- WHAT IS REQUIRED:
Can the data below be echoed back word for word?
══════
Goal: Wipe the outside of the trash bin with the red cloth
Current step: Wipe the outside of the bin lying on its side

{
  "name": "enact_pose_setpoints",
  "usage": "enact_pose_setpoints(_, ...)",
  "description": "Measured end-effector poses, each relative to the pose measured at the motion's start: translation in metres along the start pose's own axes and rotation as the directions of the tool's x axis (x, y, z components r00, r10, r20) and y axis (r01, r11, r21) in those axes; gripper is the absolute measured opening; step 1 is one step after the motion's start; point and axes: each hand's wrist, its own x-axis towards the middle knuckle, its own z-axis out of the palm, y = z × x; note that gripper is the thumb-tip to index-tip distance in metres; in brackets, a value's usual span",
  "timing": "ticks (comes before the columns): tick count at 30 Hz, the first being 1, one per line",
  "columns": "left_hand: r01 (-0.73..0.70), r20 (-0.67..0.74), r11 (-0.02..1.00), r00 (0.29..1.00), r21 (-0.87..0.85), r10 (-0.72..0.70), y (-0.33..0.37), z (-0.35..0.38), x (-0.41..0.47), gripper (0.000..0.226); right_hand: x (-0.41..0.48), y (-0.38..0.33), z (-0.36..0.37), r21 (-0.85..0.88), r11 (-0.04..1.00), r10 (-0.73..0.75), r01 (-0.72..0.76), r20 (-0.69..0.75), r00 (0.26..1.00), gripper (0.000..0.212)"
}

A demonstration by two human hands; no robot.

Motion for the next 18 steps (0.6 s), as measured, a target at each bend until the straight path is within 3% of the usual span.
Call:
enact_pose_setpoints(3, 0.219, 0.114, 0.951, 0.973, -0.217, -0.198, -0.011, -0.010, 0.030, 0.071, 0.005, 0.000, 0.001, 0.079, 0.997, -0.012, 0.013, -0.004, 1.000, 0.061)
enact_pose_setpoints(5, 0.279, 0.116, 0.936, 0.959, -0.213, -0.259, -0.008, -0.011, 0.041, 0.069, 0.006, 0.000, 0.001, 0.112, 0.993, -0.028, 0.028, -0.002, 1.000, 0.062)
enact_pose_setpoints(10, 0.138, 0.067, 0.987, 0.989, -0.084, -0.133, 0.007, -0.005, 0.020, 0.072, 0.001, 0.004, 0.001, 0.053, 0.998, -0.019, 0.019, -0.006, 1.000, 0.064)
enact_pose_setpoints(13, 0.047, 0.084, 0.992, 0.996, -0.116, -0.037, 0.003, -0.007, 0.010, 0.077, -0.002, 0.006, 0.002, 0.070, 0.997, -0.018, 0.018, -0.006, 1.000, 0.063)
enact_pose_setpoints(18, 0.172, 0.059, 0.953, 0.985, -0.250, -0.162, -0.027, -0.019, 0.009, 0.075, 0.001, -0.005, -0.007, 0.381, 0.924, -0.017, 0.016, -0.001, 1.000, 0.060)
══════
- SOLVED EXERCISE:
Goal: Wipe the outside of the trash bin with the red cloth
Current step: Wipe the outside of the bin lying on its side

{
  "name": "enact_pose_setpoints",
  "usage": "enact_pose_setpoints(_, ...)",
  "description": "Measured end-effector poses, each relative to the pose measured at the motion's start: translation in metres along the start pose's own axes and rotation as the directions of the tool's x axis (x, y, z components r00, r10, r20) and y axis (r01, r11, r21) in those axes; gripper is the absolute measured opening; step 1 is one step after the motion's start; point and axes: each hand's wrist, its own x-axis towards the middle knuckle, its own z-axis out of the palm, y = z × x; note that gripper is the thumb-tip to index-tip distance in metres; in brackets, a value's usual span",
  "timing": "ticks (comes before the columns): tick count at 30 Hz, the first being 1, one per line",
  "columns": "left_hand: r01 (-0.73..0.70), r20 (-0.67..0.74), r11 (-0.02..1.00), r00 (0.29..1.00), r21 (-0.87..0.85), r10 (-0.72..0.70), y (-0.33..0.37), z (-0.35..0.38), x (-0.41..0.47), gripper (0.000..0.226); right_hand: x (-0.41..0.48), y (-0.38..0.33), z (-0.36..0.37), r21 (-0.85..0.88), r11 (-0.04..1.00), r10 (-0.73..0.75), r01 (-0.72..0.76), r20 (-0.69..0.75), r00 (0.26..1.00), gripper (0.000..0.212)"
}

A demonstration by two human hands; no robot.

Motion for the next 18 steps (0.6 s), as measured, a target at each bend until the straight path is within 3% of the usual span.
Call:
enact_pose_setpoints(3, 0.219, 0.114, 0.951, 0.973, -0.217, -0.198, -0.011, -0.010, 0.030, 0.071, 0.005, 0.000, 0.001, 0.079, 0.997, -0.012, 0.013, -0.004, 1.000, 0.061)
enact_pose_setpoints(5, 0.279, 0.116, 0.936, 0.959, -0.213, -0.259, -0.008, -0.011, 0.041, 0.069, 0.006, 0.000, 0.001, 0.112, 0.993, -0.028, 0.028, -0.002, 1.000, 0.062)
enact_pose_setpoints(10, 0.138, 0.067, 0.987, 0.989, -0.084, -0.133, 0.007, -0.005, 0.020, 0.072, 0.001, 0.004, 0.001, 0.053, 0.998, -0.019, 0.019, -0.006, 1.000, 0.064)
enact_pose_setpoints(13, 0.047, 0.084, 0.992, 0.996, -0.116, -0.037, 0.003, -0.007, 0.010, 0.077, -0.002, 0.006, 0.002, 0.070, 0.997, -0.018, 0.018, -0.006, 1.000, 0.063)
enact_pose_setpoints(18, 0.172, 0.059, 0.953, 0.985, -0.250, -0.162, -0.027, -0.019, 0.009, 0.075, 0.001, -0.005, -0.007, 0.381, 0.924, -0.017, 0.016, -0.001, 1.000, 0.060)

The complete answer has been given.